Conflicts of interest: The authors declare no competing interests. BLH is consulting director of the ACS-NSQIP for the American College of Surgeons. TK has consulting relationships with Pfizer Inc. and Elsevier that are unrelated to this work.

Figures

Figure 1 –
Figure 1 –
Diagram of experimental design. Models were trained exclusively on the National Surgical Quality Improvement Program Participant Use File surgical case cohort from 2016–2018, which was split 80% to be used for model training and hyperparameter tuning, and 20% used for model evaluation, early stopping, and selection of the final model. Once the final model in each model category was chosen based on the training data, all model parameters were fixed and models were evaluated on the internal validation data, which contained cases performed in 2019 from the same national database, and external validation data, which contained surgical cases performed at a single academic institution in 2020.
Figure 2 –
Figure 2 –
Explanation of model prediction for an individual patient. Explanation of the gradient boosting model’s transfusion risk prediction for an example patient in the external validation cohort. This patient was undergoing a laparoscopic robotic-assisted partial nephrectomy, a surgery that had an overall 1.3% rate of transfusion. After adjusting for patient factors, the model predicted a 0.7% risk of transfusion, now below the model threshold for recommending a type and screen. This patient did not require transfusion.
Figure 3 –
Figure 3 –
Relative variable importance for model predictions Beeswarm plots demonstrating the relative importance of the top 20 variables to all model predictions for the internal validation cohort.

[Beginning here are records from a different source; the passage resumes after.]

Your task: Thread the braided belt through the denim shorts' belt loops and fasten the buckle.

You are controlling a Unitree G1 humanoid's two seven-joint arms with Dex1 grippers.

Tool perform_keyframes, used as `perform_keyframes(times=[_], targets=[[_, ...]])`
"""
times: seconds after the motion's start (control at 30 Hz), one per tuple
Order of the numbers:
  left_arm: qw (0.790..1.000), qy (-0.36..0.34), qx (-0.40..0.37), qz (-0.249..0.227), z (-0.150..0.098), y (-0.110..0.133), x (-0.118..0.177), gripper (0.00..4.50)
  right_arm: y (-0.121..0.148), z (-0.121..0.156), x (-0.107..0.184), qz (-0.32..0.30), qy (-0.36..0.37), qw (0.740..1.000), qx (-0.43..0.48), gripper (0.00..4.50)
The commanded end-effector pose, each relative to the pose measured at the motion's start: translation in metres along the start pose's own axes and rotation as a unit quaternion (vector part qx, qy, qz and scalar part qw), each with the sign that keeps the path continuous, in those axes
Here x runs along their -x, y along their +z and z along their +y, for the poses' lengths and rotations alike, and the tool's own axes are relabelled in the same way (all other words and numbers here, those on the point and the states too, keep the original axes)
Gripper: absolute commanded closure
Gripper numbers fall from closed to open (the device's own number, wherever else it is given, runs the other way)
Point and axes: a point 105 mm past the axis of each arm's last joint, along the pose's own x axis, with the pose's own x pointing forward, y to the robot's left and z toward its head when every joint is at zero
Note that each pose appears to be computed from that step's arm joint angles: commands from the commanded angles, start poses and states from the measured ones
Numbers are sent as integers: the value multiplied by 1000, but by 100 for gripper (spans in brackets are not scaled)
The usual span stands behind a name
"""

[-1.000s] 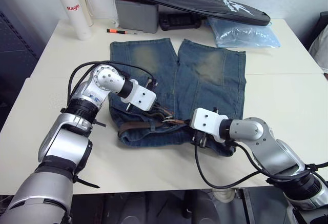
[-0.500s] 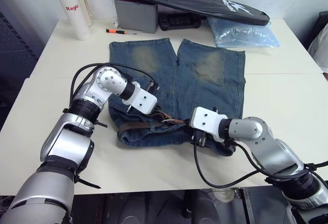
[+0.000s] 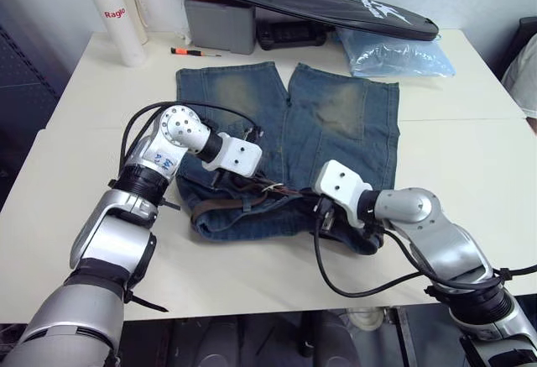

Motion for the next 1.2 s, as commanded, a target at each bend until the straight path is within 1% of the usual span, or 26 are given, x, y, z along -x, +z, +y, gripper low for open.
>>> perform_keyframes(times=[0.03,0.13,0.3,0.37,0.43,0.73,0.9,1.03,1.1,1.2], targets=[[999,-11,17,-40,0,19,3,450,23,-6,7,-36,-21,999,32,441],[998,-7,40,-40,-1,20,4,450,22,-6,6,-34,-19,999,34,441],[997,-32,60,-35,-15,20,-8,450,25,-3,5,-37,-11,999,38,441],[997,-35,63,-32,-17,20,-11,450,25,-1,4,-39,-7,998,40,441],[998,-34,56,-15,-17,16,-15,450,26,0,4,-41,-3,998,41,441],[997,14,69,-13,5,19,-21,450,26,8,3,-40,15,998,43,441],[997,8,73,-30,4,25,-27,450,27,11,3,-42,20,998,43,441],[998,11,51,-30,4,30,-31,450,26,11,2,-42,21,998,43,441],[997,15,57,-43,6,34,-30,450,26,11,2,-41,22,998,44,441],[994,3,91,-62,6,37,-26,450,24,11,2,-37,25,998,46,441]])
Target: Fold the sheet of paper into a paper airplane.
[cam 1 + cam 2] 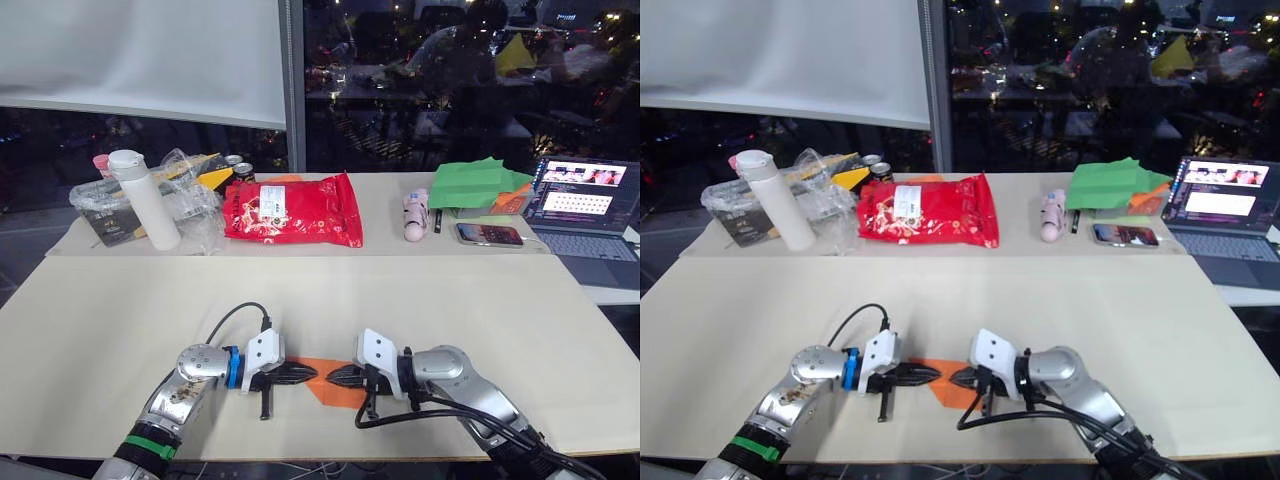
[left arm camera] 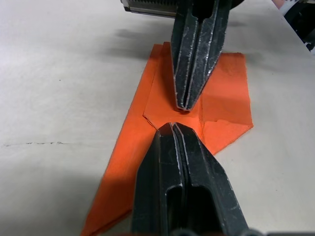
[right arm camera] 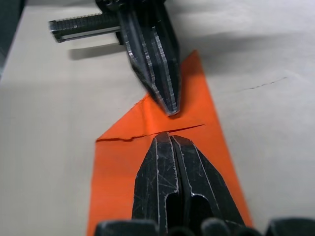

Each value for each variable observed (i.e., patient) in the cohort is shown as a single dot, colored by value and with position on the x-axis indicating the impact that that value of the variable had on the model’s prediction for that patient in logit space (i.e. Shapley value). Variables with wide spread have large effect on model predictions. Color indicates whether low or high values of each variable impact risk and in which direction. For example, pink colors to the right of midline (i.e., impact on model output > 0) suggest that high values of the variable increase the model’s predicted risk of transfusion. For categorical variables such as patient comorbidities, pink indicates the presence of that variable and blue is the absence. Variables with blue or pink colors on both sides of midline indicate that that variable can either increase or decrease transfusion risk, depending on interactions with other variables. For example, patients with low platelet count are shown with blue dots that appear both to the left and right of midline, indicating that low platelet count can either increase or decrease predicted transfusion risk depending on each patient’s other characteristics. Average impact on model prediction is shown on the right and indicates overall variable importance. This is computed as the mean absolute value of all Shapley values observed for that variable in the cohort.